Didi Chuxing: available in China
Available exclusively in China, Didi Chuxing operates in over 400 cities and owns 99 percent of the taxi-hailing market in the country. Founded in 2012, the homegrown app competed with Uber up until this summer when the companies merged, leaving Didi Chuxing as the sole taxi app in China. Thanks to the merger, Didi Chuxing is now valued at around $36 billion. The company completes an estimated 1.5 million daily trips in the region and offers seven different types of services, including regular Chinese taxis, private cars and even chauffeur services. Thanks to backing from the two largest internet companies in China—Tencent and Alibaba—the app is also embedded in WeChat, which is considered by many to be the Chinese version of Facebook.
Grab: available in six countries
When Grab first launched in Singapore in 2012, it was designed as a way for taxi drivers to find customers. With different taxi fleets and high customer demand, it was difficult for passengers to find a cab and vice versa. Grab provided a way for taxis to find and pick up customers quickly and easily. Today, Grab operates in around 30 cities in Singapore, Indonesia, the Philippines, Malaysia, Thailand and Vietnam, and has a fleet of over 350,000 drivers. In the past four years, the app has introduced GrabCar—similar to Uber—and GrabHitch, an inexpensive car pool service. Users can also book bicycles or schedule deliveries through the app.

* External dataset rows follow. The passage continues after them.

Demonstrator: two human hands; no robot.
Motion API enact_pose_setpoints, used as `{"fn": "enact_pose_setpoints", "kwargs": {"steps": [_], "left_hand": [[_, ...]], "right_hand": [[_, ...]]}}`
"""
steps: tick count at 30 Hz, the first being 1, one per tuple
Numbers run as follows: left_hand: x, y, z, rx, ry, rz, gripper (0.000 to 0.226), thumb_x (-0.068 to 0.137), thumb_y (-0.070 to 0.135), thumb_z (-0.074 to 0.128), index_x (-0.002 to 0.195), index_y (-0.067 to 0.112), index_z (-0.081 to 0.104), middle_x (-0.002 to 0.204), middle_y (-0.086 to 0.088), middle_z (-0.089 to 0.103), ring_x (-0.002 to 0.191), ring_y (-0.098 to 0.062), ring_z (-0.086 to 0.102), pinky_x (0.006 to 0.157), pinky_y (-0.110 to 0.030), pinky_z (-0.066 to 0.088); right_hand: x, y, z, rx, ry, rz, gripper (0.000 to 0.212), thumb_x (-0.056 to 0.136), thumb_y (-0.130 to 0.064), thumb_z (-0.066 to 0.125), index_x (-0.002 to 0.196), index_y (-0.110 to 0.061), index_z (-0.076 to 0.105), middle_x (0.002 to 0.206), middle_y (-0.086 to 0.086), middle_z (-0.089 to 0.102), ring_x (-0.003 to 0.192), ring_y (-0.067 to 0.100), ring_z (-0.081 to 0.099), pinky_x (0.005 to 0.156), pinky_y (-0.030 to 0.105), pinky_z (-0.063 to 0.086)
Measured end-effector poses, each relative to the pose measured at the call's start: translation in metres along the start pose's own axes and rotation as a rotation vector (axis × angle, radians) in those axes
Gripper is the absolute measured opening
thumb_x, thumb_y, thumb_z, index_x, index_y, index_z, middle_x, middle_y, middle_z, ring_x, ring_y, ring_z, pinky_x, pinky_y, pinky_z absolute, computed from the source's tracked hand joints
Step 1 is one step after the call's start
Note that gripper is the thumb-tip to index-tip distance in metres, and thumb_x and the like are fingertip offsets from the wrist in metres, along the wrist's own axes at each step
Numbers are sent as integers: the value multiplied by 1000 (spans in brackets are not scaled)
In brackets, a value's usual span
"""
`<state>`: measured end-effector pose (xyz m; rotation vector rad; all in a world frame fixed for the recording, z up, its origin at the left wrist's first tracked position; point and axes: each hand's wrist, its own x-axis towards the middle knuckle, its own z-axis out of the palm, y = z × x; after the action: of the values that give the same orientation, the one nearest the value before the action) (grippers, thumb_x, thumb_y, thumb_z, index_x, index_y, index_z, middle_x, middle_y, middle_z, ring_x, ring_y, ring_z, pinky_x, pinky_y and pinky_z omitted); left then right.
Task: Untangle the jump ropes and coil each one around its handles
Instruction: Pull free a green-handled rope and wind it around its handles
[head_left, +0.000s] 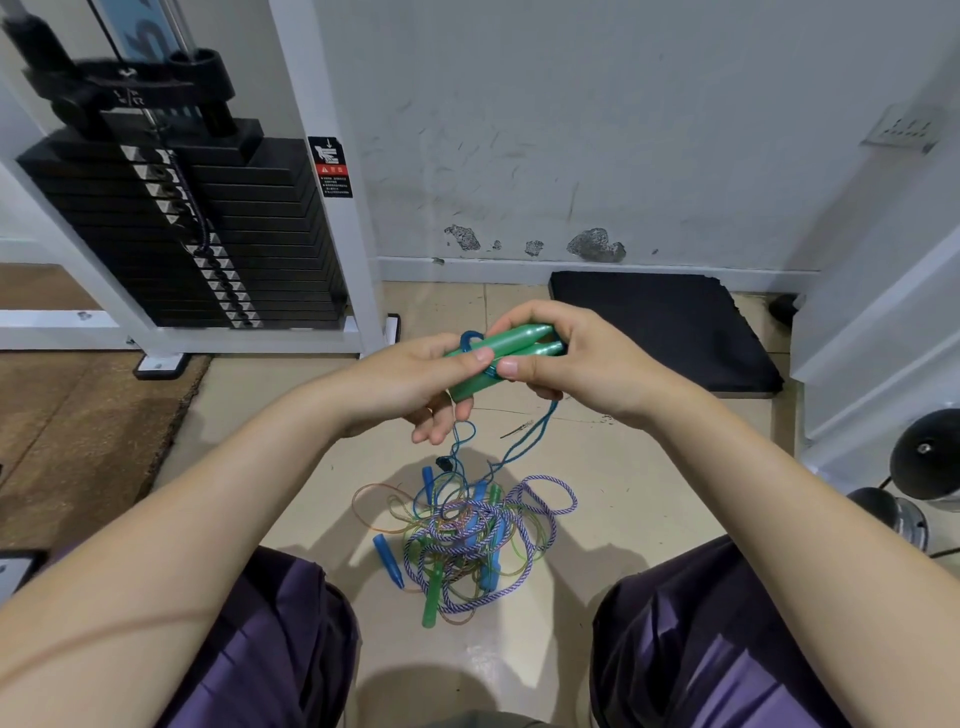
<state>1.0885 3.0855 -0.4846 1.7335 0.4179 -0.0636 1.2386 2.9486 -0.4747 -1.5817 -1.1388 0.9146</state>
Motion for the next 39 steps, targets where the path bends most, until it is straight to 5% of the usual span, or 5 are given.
{"fn": "enact_pose_setpoints", "kwargs": {"steps": [9,13,21,30,39], "left_hand": [[1,-1,-3,-169,-106,106,36,98,40,45,116,9,47,70,-3,48,46,-11,36,43,-18,24],[6,4,-5,-221,70,167,44,98,39,44,120,1,44,71,-3,48,45,-9,36,43,-17,26],[6,1,-7,6,280,210,32,107,24,39,138,18,39,72,-6,45,53,-14,42,46,-16,36],[13,-3,-10,-29,478,175,19,105,27,43,116,12,46,68,-4,50,50,-12,42,51,-22,38],[8,-4,-4,107,90,106,9,103,23,49,98,18,54,70,-12,55,45,-16,42,42,-19,31]], "right_hand": [[0,-2,-8,232,-53,50,18,84,-8,73,100,-12,66,72,-1,61,54,13,45,50,17,40],[4,4,-4,338,-118,111,45,83,-11,73,123,-25,58,76,3,57,57,16,43,57,27,42],[7,8,9,73,23,125,23,104,-11,42,123,-3,51,63,5,42,43,9,29,43,17,25],[4,-3,23,-250,31,45,19,97,-23,59,96,-7,69,55,-10,36,49,6,33,49,18,29],[4,-12,-6,-478,328,-230,22,85,-26,74,69,-14,64,73,0,54,66,8,48,63,20,37]]}}
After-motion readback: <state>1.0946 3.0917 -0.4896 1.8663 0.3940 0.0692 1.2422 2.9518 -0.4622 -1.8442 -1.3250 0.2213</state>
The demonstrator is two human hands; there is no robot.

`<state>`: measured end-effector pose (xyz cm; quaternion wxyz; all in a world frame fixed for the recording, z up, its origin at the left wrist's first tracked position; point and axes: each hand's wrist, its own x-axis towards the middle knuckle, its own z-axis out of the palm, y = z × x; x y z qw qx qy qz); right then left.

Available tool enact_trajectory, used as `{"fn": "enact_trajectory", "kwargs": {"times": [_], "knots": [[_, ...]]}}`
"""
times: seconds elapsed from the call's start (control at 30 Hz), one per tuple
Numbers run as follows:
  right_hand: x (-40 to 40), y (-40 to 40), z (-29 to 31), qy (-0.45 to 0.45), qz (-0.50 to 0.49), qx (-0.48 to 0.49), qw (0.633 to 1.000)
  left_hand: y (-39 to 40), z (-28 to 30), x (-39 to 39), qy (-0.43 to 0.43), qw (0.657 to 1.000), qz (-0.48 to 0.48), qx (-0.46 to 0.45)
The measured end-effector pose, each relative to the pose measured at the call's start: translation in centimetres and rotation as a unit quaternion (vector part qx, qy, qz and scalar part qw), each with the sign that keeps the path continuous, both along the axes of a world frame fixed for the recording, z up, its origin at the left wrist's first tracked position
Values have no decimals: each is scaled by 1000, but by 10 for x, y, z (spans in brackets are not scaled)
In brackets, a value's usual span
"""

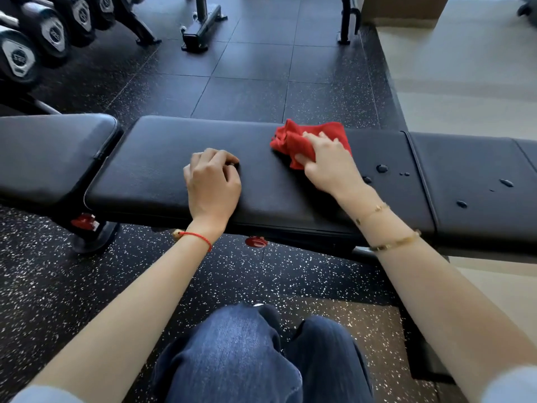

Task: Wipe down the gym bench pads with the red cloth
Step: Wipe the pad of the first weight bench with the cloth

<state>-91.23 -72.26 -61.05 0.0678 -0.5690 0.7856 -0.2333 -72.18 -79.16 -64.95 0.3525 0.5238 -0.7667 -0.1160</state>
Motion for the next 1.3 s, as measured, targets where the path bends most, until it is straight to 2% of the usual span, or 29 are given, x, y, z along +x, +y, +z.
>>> {"fn": "enact_trajectory", "kwargs": {"times": [0.1, 0.17, 0.27, 0.33, 0.43, 0.53, 0.7, 0.83, 0.97, 1.2, 1.3], "knots": [[13, -33, 4, 4, -7, 12, 1000, -1, 1, -1, -3, 1000, 1, -1], [32, -42, 2, 3, 34, 15, 999, -1, 0, -1, -3, 1000, 2, -6], [50, -22, -6, 8, 114, 7, 993, -1, -1, 2, 3, 1000, 6, -11], [43, 1, -13, 9, 128, -11, 992, -1, -2, 3, 11, 1000, 5, -9], [13, 15, -14, 10, 104, -15, 994, 0, -2, 3, 21, 1000, 3, -7], [-15, -7, -6, 22, 36, 4, 999, 2, -2, 3, 21, 1000, 2, -8], [-3, -47, 6, 11, 9, 21, 1000, 2, -2, 1, 23, 1000, 7, -9], [36, -16, -2, 6, 99, 12, 995, 1, -2, 3, 37, 999, 9, -6], [28, 33, -12, 14, 161, 4, 987, 3, -1, 4, 56, 998, 10, 1], [11, -1, -3, -7, 18, -1, 1000, 6, 2, 2, 73, 997, 27, -1], [30, 4, -6, -5, 49, 2, 999, 6, 3, 2, 87, 996, 30, 0]]}}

Hailo: available in four countries
Started by three London taxi drivers and three tech entrepreneurs in 2010, Hailo is available in more than 20 cities across four countries, including the United Kingdom, Ireland, Spain and Singapore. The app operates similarly to other ride-hailing services, and also allows customers to prebook taxis for important trips or meetings. Though Hailo tried to expand to the U.S.—specifically New York City—in early 2013, the app shuttered its services in North America later that year after facing stiff competition and failing to recruit enough yellow cab drivers to successfully populate the service. Since then, Hailo has flourished in its native U.K. market—it has even been integrated into the world’s most popular mobile maps service.

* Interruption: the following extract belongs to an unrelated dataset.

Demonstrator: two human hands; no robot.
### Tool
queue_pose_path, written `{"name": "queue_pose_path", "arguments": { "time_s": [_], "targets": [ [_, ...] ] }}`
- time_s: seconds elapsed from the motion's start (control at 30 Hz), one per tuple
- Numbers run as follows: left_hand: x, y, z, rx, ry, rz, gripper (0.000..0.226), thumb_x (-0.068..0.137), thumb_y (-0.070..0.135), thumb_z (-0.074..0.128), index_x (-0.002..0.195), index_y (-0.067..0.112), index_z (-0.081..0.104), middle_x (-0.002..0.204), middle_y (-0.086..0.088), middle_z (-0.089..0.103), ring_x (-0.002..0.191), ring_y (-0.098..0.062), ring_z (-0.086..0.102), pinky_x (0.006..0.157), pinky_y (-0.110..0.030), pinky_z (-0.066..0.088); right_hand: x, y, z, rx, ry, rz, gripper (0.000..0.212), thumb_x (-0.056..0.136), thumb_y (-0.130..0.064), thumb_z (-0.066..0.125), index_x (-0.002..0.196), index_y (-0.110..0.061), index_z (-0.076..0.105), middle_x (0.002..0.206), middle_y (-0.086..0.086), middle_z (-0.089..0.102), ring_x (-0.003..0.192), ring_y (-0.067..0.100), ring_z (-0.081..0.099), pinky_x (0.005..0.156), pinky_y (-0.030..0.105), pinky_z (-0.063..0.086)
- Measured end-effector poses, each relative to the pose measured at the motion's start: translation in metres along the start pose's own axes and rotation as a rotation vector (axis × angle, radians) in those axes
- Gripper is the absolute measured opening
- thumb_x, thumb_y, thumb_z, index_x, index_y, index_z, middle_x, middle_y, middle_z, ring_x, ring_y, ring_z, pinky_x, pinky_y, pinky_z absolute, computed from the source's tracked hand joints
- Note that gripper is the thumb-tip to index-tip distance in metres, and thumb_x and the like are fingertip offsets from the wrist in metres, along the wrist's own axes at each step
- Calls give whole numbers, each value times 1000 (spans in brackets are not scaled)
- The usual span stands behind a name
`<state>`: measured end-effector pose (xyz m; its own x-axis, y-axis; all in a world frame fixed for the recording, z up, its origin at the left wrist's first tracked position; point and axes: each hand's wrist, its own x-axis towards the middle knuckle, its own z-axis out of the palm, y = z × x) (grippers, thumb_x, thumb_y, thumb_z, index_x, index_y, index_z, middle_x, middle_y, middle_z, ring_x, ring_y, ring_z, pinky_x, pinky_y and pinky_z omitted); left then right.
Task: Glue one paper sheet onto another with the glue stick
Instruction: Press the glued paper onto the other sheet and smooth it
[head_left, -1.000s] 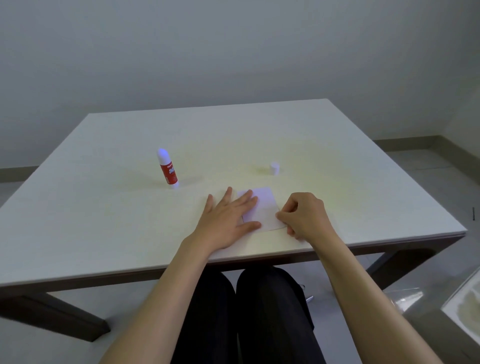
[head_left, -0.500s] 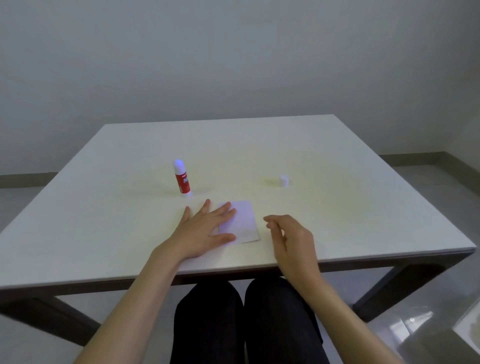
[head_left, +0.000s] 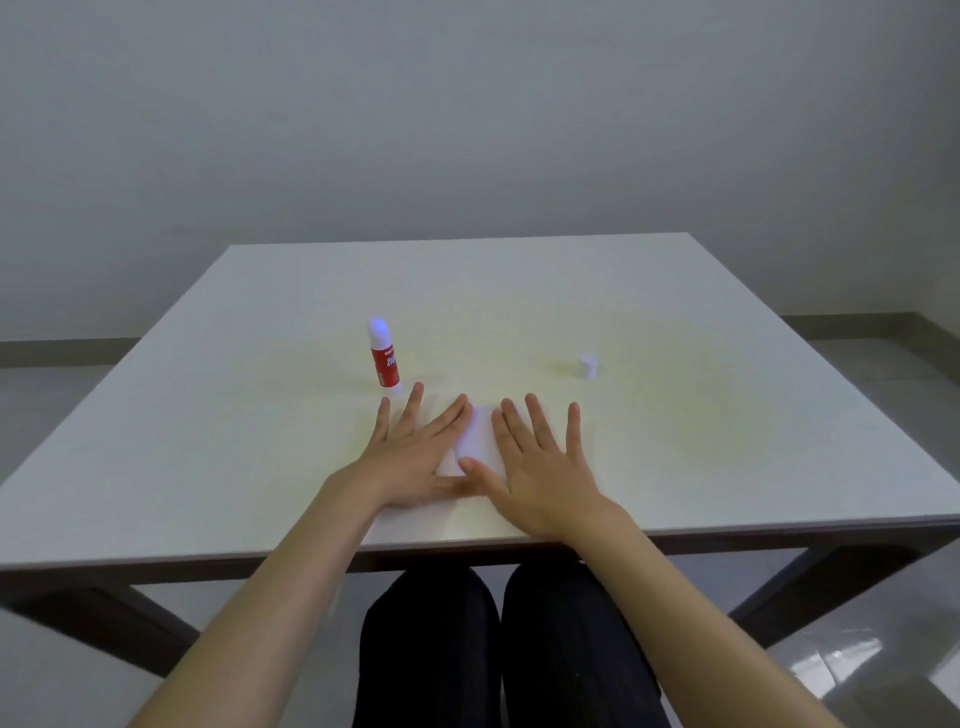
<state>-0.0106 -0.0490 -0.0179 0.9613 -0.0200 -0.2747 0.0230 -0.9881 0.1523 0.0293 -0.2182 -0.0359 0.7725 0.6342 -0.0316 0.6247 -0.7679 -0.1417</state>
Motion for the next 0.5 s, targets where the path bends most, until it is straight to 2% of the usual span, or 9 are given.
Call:
{"name": "queue_pose_path", "arguments": {
  "time_s": [0.07, 0.13, 0.27, 0.33, 0.43, 0.5],
  "targets": [
    [0, -2, 1, -11, -1, 2, 97, 80, 74, 35, 149, 29, -15, 157, 18, -21, 139, -23, -36, 112, -50, -23, -22, -4, 8, 23, 38, -76, 102, 70, -79, -17, 150, -16, -7, 161, -2, -12, 142, 17, -29, 101, 46, -37],
    [1, -3, 2, -13, -16, 7, 99, 79, 76, 35, 148, 29, -16, 157, 18, -21, 139, -22, -36, 112, -49, -23, -37, 1, 9, 10, 33, -91, 103, 67, -80, -21, 150, -21, -8, 161, -7, -14, 138, 15, -34, 99, 44, -40],
    [2, -3, -3, 35, -52, 10, 100, 78, 78, 34, 148, 29, -18, 157, 17, -22, 139, -23, -35, 113, -51, -21, -33, 21, -10, -58, -33, 23, 87, 79, -74, -6, 150, -23, -11, 160, -11, -16, 142, 20, -30, 107, 53, -29],
    [2, -2, -5, 41, -72, 5, 101, 77, 79, 33, 148, 29, -18, 156, 18, -23, 139, -23, -35, 113, -51, -21, -31, 17, -14, -74, 4, 24, 88, 80, -73, -5, 150, -21, -9, 160, -9, -14, 143, 21, -29, 106, 53, -30],
    [2, -1, -8, 26, -105, -2, 100, 77, 78, 35, 148, 30, -19, 155, 19, -25, 139, -21, -36, 113, -51, -22, -34, -3, -5, -19, 43, -113, 99, 69, -78, -18, 150, -23, -6, 160, -11, -12, 141, 18, -32, 100, 47, -39],
    [1, -1, -9, 17, -120, -1, 99, 79, 76, 36, 148, 30, -19, 155, 20, -25, 139, -21, -36, 113, -51, -22, -30, -7, -1, 15, -7, -162, 92, 72, -77, -15, 150, -29, -7, 160, -15, -11, 141, 17, -31, 100, 48, -38]
  ]
}}
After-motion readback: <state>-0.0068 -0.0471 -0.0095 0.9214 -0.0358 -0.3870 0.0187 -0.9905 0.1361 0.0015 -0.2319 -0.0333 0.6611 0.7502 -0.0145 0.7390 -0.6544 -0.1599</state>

Ride-hailing apps show no sign of slowing down and new innovations promise to keep them at the forefront of the ground transportation movement. This month, Uber is rolling out a fleet of self-driving cars in Pittsburgh, Pa. And while the cars won’t be completely driverless (a person in the driver’s seat will still supervise the car), it’s a major milestone on the path toward an autonomous ride-booking service.